Pick every line from the data that holds the word "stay".

THE INPUT:
○ ○ ○ ○ ○ ○ ○

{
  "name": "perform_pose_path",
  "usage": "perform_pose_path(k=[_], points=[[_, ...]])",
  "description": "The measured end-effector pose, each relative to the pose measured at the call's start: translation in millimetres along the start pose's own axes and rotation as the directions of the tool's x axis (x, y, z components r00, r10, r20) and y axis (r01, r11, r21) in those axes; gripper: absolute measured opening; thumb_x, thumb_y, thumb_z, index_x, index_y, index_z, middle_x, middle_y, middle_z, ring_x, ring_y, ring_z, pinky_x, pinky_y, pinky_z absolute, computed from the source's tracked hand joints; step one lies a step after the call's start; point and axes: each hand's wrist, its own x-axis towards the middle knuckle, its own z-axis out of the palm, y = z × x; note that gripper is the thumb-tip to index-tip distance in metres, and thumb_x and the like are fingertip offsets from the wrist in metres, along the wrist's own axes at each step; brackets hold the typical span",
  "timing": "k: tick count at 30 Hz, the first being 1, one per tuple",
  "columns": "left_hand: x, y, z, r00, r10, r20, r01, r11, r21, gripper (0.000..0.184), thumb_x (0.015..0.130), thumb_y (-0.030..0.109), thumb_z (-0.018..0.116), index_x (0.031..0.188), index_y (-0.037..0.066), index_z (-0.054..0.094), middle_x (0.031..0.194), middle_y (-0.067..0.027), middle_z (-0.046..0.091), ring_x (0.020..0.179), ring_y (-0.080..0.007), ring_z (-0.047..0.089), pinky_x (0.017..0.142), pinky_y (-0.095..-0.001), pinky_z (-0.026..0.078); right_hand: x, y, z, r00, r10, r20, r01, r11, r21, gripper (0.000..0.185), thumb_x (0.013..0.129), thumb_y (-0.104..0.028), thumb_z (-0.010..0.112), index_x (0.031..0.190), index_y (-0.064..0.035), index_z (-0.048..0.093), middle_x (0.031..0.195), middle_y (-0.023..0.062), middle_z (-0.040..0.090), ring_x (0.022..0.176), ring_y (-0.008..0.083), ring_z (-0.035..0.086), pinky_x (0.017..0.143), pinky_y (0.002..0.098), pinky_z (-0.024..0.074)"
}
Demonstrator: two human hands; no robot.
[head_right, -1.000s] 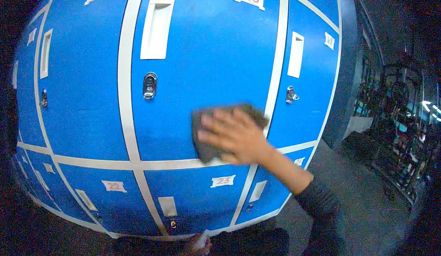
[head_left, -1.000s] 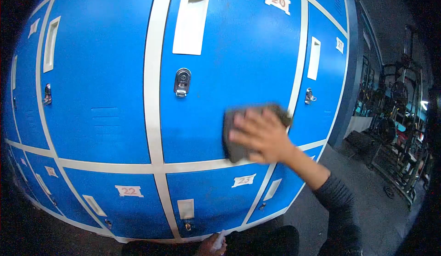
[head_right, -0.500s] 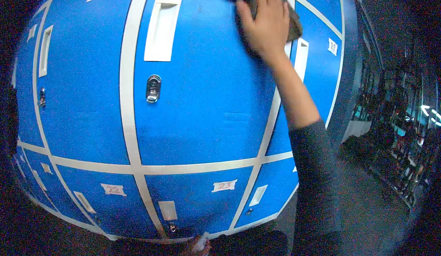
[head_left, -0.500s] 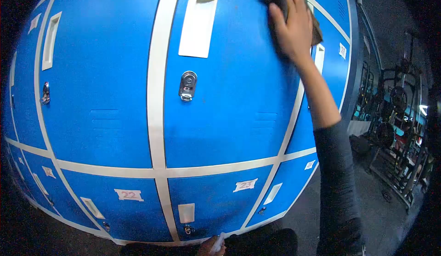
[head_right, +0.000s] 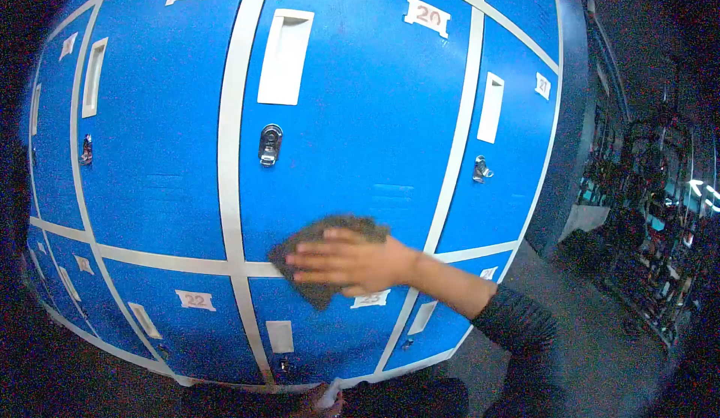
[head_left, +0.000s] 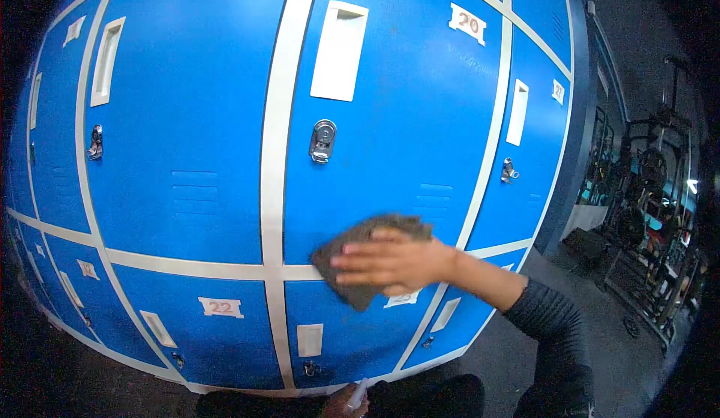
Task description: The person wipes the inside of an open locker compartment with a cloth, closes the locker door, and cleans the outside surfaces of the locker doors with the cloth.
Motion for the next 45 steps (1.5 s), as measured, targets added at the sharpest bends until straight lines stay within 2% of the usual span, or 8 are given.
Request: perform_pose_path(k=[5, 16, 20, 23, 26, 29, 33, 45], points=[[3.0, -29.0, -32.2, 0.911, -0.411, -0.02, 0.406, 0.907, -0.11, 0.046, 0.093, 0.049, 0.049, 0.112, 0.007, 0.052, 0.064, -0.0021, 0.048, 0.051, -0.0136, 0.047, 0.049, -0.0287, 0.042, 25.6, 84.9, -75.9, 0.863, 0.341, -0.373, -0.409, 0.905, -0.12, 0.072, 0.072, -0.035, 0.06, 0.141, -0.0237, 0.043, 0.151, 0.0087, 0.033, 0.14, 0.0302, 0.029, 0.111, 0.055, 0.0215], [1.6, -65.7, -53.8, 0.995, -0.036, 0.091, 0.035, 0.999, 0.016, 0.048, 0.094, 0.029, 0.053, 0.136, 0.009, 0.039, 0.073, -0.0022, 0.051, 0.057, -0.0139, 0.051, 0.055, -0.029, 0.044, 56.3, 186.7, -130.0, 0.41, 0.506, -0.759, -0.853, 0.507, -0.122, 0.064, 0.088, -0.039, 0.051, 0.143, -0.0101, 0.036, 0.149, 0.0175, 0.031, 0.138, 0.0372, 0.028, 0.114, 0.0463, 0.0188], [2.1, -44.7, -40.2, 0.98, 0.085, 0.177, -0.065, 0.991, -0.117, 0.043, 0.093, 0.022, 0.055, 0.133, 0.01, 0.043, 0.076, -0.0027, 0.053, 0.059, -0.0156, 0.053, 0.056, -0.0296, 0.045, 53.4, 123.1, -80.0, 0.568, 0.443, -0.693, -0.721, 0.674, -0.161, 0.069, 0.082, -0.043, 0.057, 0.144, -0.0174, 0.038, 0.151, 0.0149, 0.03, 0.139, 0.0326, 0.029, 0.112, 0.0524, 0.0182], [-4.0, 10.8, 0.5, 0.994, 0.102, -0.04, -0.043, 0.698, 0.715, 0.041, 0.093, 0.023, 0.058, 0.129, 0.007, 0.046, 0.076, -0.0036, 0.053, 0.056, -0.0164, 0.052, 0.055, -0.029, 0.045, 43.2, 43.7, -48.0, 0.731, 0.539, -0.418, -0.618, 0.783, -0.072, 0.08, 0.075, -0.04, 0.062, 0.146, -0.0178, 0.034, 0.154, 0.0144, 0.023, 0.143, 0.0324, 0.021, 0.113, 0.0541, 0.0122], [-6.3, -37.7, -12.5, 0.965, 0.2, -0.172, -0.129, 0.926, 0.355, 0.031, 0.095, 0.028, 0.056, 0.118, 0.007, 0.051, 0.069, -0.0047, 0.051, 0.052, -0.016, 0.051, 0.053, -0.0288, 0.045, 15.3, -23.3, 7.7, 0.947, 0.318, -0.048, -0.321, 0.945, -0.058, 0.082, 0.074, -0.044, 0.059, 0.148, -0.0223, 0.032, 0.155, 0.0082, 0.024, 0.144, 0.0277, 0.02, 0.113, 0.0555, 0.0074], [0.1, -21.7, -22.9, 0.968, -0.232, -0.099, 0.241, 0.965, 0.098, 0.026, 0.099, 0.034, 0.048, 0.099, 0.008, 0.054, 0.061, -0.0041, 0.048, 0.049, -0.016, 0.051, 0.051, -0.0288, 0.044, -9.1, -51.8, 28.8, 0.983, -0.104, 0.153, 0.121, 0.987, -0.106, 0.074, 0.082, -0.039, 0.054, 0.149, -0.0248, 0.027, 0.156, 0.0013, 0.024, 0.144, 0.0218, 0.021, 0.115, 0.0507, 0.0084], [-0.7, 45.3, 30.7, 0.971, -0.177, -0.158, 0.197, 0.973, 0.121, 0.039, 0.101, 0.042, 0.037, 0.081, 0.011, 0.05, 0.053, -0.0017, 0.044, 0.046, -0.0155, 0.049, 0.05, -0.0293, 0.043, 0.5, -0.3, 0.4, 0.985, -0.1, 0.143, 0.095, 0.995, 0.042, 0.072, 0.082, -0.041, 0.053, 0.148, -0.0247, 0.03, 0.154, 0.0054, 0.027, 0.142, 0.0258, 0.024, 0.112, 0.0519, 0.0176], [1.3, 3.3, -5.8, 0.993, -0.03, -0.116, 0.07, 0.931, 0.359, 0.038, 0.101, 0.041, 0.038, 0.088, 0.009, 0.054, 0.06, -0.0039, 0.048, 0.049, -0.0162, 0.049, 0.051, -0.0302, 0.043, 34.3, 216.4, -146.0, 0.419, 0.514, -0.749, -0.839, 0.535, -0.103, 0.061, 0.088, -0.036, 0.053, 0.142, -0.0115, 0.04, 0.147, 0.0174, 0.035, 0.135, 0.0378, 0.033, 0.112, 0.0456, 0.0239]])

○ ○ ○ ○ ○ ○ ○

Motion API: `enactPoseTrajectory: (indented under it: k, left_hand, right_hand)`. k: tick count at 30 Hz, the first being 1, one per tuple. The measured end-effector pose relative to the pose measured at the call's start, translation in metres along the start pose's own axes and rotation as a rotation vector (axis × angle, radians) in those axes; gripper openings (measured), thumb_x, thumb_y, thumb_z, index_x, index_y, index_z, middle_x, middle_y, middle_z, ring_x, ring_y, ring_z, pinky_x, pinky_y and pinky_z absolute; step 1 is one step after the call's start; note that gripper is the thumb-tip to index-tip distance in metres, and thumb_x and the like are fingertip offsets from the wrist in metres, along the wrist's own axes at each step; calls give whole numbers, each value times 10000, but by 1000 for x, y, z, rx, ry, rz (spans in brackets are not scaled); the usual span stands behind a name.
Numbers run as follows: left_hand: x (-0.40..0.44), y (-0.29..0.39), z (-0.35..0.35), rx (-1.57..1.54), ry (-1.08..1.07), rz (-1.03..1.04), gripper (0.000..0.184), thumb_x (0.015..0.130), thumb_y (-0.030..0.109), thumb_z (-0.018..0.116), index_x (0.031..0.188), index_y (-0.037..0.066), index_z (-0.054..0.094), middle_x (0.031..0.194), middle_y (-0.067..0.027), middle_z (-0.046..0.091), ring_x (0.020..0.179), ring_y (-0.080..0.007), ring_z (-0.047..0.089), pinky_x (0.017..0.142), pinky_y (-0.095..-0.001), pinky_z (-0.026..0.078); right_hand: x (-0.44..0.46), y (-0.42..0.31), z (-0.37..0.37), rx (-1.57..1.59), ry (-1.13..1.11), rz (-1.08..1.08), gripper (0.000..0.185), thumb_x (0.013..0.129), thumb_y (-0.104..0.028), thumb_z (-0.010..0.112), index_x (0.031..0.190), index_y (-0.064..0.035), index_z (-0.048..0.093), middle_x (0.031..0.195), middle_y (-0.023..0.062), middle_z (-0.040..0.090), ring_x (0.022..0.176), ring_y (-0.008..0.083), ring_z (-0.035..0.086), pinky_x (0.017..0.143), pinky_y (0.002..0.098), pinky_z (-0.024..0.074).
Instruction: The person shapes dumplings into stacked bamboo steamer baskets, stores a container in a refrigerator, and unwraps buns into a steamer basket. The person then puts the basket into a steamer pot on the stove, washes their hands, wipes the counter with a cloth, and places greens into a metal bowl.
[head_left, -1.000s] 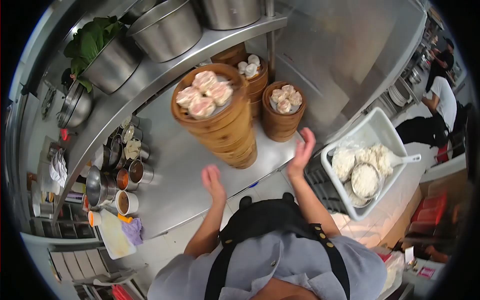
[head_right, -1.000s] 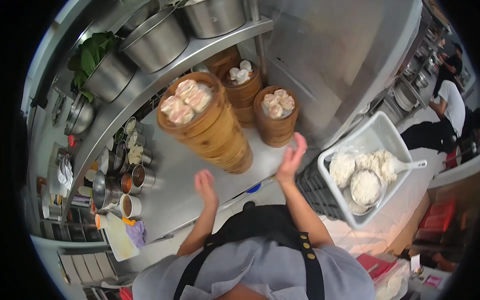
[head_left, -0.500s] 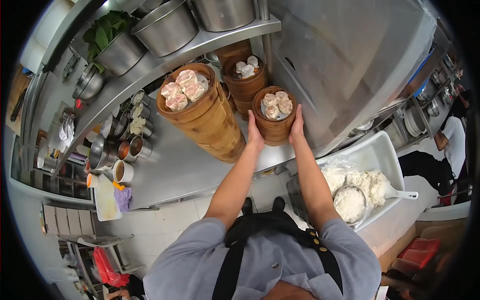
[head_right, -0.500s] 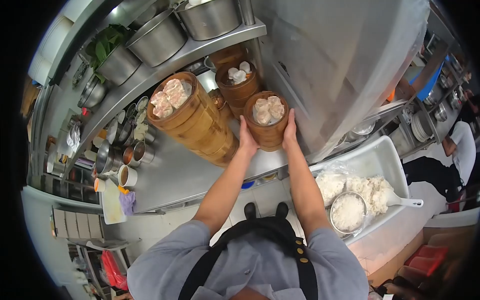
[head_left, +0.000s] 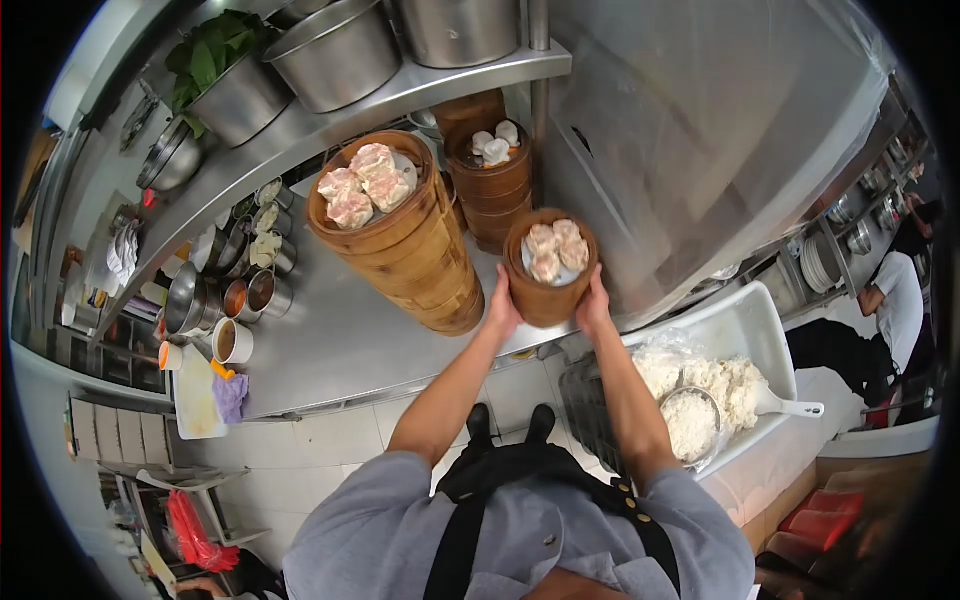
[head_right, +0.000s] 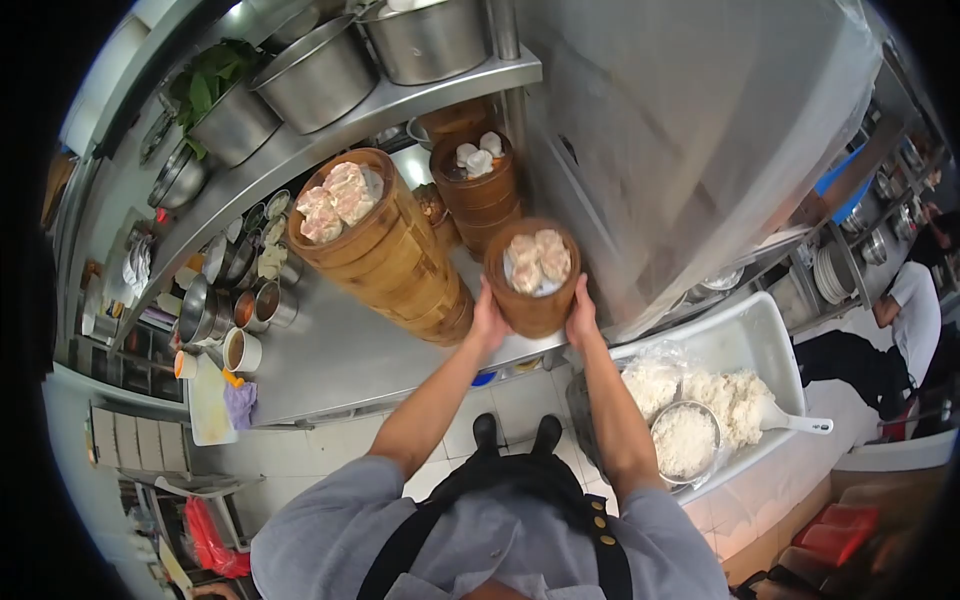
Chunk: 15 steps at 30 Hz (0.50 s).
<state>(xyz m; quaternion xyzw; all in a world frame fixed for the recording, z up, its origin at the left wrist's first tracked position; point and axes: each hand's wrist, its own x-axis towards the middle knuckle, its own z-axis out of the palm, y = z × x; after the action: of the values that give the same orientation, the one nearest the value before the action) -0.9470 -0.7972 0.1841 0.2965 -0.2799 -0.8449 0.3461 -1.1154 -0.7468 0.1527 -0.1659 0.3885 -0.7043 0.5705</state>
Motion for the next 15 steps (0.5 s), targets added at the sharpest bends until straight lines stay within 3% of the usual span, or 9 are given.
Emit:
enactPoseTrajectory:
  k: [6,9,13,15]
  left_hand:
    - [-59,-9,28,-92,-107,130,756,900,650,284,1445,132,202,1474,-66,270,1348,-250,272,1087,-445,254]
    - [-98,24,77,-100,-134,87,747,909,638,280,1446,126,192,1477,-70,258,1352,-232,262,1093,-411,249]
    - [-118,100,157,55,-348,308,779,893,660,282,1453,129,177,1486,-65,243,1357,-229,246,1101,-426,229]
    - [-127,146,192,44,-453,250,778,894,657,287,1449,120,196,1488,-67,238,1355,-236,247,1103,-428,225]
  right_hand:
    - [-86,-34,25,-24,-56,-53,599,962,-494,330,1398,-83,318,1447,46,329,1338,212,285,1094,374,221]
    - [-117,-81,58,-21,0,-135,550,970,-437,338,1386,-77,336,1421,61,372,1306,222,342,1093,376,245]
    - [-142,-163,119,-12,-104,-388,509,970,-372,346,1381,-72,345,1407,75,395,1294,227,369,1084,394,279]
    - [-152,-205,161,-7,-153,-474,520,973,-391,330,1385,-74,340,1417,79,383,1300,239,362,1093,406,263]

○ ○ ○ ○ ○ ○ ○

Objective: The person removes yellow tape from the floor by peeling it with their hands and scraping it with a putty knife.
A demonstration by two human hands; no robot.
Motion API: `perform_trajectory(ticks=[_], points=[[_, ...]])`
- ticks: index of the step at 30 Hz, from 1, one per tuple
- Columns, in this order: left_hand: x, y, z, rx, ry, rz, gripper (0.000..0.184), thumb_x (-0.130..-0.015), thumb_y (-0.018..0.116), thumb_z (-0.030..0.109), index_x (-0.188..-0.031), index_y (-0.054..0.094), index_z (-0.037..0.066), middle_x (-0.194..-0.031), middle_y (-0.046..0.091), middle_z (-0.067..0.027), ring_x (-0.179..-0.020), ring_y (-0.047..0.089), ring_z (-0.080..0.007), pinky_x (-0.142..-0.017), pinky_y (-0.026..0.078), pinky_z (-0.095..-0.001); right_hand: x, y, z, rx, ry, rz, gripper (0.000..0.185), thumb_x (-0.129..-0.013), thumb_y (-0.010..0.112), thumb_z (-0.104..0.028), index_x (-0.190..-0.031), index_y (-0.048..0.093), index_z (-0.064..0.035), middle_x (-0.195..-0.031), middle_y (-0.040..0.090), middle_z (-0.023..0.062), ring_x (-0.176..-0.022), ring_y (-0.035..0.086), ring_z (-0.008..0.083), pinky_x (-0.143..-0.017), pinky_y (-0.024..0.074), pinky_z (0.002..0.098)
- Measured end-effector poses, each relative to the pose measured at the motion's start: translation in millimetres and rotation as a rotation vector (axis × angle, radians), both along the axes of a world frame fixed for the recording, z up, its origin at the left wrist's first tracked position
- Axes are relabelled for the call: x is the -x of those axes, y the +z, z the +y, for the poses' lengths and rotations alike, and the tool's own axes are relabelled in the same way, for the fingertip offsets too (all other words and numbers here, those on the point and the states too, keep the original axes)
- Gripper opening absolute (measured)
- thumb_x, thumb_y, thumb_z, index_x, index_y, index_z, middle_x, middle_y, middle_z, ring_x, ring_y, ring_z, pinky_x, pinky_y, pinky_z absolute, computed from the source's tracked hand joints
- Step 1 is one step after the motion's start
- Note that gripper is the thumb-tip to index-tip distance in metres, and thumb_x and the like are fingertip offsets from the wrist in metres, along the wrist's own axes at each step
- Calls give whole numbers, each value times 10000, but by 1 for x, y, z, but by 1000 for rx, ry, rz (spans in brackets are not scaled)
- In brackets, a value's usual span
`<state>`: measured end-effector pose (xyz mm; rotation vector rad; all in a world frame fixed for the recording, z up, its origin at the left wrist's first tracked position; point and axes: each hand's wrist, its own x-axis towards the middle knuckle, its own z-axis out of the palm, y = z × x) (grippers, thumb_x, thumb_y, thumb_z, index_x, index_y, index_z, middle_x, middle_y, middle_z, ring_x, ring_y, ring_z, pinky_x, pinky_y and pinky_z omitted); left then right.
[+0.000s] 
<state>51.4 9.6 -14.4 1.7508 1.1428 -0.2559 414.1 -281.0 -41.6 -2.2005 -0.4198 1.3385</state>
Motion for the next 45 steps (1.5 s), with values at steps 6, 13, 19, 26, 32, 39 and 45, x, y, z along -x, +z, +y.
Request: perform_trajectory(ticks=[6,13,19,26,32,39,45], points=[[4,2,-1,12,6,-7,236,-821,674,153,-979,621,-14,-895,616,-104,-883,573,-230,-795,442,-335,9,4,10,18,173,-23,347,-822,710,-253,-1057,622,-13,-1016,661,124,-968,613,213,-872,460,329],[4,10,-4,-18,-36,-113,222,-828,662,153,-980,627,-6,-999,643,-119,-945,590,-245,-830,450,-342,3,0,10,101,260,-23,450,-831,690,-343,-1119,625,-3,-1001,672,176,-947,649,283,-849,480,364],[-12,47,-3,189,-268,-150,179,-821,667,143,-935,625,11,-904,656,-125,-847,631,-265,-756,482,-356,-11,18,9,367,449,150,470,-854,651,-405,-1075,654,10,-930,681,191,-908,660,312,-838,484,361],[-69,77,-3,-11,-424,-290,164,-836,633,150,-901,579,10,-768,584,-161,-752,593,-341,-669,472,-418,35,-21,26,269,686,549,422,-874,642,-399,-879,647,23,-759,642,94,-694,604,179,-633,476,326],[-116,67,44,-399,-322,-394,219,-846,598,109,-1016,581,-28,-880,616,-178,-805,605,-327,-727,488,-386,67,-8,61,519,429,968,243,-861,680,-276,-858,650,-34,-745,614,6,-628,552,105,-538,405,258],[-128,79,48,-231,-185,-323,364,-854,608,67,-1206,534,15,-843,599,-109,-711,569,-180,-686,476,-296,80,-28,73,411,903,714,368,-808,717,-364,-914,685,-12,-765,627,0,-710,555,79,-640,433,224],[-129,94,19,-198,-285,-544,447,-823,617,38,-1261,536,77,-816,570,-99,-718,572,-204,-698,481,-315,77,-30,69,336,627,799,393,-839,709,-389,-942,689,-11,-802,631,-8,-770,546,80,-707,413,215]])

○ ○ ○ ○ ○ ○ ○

COMPLETED TASK:
Motion for the next 45 steps (1.5 s), as measured, targets added at the sharpest bends until straight lines stay within 2% of the usual span, or 8 are given.
Motion for the next 15 steps (0.5 s), targets added at the sharpest bends until straight lines stay within 3% of the usual span, or 9 are given.

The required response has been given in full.